> What the exercise asks:
Return, word for word, only the lines of the data below that lie between the line with "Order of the" and the line with "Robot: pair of", those two lines included.

> Given data:
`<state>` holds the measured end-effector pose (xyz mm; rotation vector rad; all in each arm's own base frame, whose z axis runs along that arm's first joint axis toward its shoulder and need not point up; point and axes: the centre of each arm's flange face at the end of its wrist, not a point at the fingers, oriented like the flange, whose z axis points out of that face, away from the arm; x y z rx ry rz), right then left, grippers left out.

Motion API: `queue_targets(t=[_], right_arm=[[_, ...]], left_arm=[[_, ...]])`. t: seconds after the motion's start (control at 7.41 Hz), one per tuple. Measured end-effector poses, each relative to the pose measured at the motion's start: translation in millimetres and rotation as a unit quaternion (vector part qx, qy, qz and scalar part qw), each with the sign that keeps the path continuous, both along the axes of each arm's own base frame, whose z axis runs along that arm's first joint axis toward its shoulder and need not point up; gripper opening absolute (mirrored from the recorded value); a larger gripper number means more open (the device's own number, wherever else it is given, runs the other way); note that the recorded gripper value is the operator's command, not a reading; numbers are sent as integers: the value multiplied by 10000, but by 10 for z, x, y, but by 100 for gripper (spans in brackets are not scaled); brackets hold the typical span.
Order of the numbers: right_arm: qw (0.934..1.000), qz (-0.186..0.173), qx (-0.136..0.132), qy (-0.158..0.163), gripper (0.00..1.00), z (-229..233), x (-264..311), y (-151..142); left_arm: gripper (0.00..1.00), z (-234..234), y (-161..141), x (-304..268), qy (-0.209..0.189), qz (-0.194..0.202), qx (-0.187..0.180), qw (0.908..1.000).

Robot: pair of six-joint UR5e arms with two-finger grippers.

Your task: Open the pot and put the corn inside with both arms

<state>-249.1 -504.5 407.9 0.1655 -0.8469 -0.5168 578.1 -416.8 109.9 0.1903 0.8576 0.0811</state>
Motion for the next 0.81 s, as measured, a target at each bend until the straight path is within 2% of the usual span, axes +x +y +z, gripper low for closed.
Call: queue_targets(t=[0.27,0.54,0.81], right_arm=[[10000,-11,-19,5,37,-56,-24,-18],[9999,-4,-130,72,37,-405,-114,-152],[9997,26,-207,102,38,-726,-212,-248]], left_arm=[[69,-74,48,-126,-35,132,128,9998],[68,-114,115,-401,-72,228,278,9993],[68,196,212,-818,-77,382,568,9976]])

> Your response:
Order of the numbers: right_arm: qw (0.934..1.000), qz (-0.186..0.173), qx (-0.136..0.132), qy (-0.158..0.163), gripper (0.00..1.00), z (-229..233), x (-264..311), y (-151..142); left_arm: gripper (0.00..1.00), z (-234..234), y (-161..141), x (-304..268), qy (-0.209..0.189), qz (-0.194..0.202), qx (-0.187..0.180), qw (0.908..1.000).

Robot: pair of six-joint UR5e arms with two-finger grippers.

With this, the output is complete.